- [What this task involves]: Search each line of the data for the word "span"; copy every line where it is found.

- [Material provided]:

- - - - -

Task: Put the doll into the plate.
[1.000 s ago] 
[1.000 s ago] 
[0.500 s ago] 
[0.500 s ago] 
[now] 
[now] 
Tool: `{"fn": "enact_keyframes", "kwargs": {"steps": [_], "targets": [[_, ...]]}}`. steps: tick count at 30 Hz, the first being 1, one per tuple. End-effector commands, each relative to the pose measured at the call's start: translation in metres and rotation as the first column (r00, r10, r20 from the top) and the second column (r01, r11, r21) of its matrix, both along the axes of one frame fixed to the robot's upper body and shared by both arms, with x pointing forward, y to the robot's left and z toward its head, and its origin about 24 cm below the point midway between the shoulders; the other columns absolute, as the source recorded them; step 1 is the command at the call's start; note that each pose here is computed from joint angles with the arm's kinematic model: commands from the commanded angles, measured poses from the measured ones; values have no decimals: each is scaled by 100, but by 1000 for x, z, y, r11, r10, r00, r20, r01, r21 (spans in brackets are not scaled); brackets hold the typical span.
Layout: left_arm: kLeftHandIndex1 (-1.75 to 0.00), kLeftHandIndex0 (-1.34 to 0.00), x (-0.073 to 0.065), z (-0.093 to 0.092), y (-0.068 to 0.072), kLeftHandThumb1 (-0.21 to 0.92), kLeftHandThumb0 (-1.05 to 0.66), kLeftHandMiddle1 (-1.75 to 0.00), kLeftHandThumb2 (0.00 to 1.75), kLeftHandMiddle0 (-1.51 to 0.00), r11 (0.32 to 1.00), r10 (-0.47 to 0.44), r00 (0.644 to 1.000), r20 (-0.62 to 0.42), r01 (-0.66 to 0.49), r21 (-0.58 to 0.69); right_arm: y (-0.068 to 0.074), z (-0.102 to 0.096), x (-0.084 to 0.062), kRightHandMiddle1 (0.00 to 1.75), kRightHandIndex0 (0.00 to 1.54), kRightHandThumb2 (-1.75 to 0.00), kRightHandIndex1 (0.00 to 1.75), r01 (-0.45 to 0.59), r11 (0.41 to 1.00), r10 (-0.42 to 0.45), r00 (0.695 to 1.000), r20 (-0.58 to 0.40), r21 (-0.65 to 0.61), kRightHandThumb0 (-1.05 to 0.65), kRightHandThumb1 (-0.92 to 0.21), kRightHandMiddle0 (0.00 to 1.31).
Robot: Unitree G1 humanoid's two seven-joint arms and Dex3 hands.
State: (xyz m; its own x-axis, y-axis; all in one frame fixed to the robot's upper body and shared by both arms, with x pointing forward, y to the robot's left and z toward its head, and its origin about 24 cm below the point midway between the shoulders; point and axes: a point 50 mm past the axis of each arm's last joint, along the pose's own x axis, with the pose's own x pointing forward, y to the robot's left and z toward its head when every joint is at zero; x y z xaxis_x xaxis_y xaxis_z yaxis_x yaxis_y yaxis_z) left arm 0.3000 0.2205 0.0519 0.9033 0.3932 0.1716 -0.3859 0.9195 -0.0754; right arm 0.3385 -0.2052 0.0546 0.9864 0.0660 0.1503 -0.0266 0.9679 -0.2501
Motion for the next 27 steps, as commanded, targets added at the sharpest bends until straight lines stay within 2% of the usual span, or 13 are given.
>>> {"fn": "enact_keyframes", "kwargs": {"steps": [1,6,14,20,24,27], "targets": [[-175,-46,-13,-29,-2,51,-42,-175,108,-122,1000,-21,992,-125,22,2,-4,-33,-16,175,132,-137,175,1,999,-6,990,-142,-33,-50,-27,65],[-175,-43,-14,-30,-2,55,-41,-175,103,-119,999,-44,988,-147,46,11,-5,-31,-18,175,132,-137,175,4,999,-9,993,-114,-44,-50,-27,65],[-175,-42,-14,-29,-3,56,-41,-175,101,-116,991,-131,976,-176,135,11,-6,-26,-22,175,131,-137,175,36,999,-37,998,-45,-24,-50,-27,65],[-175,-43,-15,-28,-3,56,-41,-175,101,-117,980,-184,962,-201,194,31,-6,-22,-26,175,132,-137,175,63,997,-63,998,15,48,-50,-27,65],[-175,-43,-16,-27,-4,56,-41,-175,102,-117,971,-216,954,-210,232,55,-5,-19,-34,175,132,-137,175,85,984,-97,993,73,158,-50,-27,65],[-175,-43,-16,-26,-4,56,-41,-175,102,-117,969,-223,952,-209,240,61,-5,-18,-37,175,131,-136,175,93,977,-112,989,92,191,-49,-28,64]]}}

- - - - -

- [Output below]:
Tool: `{"fn": "enact_keyframes", "kwargs": {"steps": [_], "targets": [[_, ...]]}}`. steps: tick count at 30 Hz, the first being 1, one per tuple. End-effector commands, each relative to the pose measured at the call's start: translation in metres and rotation as the first column (r00, r10, r20 from the top) and the second column (r01, r11, r21) of its matrix, both along the axes of one frame fixed to the robot's upper body and shared by both arms, with x pointing forward, y to the robot's left and z toward its head, and its origin about 24 cm below the point midway between the shoulders; the other columns absolute, as the source recorded them; step 1 is the command at the call's start; note that each pose here is computed from joint angles with the arm's kinematic model: commands from the commanded angles, measured poses from the measured ones; values have no decimals: each is scaled by 100, but by 1000 for x, z, y, r11, r10, r00, r20, r01, r21 (spans in brackets are not scaled); brackets hold the typical span.
Motion for the next 27 steps, as commanded, targets added at the sharpest bends until straight lines stay within 2% of the usual span, or 13 are given.

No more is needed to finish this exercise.